Was ich mir darunter vorstelle ist die Übergabe der Verfassungssouveranität an die Bevölkerung:
Gesetzesentwürfe, die zu einer Grundgesetzesänderung führen müssen in Zukunft vom Volk in einer bundesweiten Abstimmung bestätigt werden.
Der Souverän der Verfassung ist formell das deutsche Volk, also soll es auch selbst gefragt werden, ob es überhaupt einverstanden ist mit dem, was seine Vertreter beschließen. Die Demokratie erhält so ein zusätzliches Standbein zur Abwehr gewählter Diktatoren (eine Erscheinung, die nicht so selten ist, wie man meinen mag).

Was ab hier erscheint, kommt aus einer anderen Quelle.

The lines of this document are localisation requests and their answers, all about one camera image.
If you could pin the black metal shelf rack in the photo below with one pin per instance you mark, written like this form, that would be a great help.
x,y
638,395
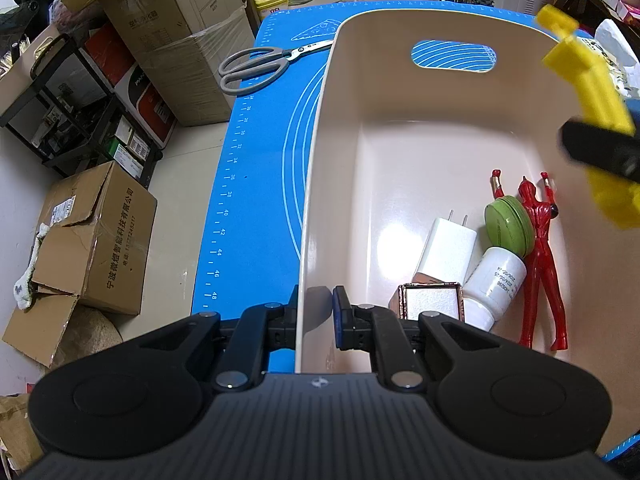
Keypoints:
x,y
67,115

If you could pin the open cardboard box on floor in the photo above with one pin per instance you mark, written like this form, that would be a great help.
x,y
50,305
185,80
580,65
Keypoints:
x,y
91,246

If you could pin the white charger plug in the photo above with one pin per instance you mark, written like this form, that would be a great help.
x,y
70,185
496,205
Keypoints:
x,y
447,252

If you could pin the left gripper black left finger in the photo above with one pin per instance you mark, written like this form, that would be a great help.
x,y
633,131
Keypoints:
x,y
250,340

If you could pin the red superhero figurine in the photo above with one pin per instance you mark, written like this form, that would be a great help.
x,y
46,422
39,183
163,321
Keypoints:
x,y
540,266

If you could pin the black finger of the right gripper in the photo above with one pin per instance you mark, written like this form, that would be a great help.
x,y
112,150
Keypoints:
x,y
607,150

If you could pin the white tissue pack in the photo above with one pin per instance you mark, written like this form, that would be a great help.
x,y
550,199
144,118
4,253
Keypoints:
x,y
623,64

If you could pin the cream plastic storage bin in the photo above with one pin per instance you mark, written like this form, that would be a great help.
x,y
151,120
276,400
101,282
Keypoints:
x,y
417,109

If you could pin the blue silicone baking mat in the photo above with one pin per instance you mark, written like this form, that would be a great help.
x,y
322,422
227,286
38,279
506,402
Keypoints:
x,y
253,232

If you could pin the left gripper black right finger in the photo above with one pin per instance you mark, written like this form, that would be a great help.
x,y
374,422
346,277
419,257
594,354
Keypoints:
x,y
390,342

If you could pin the grey handled scissors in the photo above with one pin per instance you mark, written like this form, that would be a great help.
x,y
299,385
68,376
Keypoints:
x,y
249,70

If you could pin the large stacked cardboard box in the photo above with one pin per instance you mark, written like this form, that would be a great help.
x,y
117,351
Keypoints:
x,y
180,44

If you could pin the white pill bottle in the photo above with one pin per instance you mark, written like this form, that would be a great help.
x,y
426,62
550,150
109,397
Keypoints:
x,y
492,287

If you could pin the green round ointment tin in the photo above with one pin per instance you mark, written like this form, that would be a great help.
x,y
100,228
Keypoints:
x,y
508,226

Das nächste Standbein direkter Demokratie soll die Vorschlagskompetenz werden:
Bei einer ausreichend großen Anzahl von Unterstützern soll es möglich sein, dass ein ausserparlamentarischer Gesetzesvorschlag eingebracht wird, der den selben Rang hat wie ein regulärer Gesetzesvorschlag.
Dabei kann sowohl ein ausgearbeiteter Gesetzestext als auch eine Arbeitsanweisung an die Regierung gerichtet werden.

Der dritte Teil ist recht schnell erklärt: Das Recht auf Volksbegehren auf Bundesebene, wie es momentan auf Kommunal- und Landesebene existiert.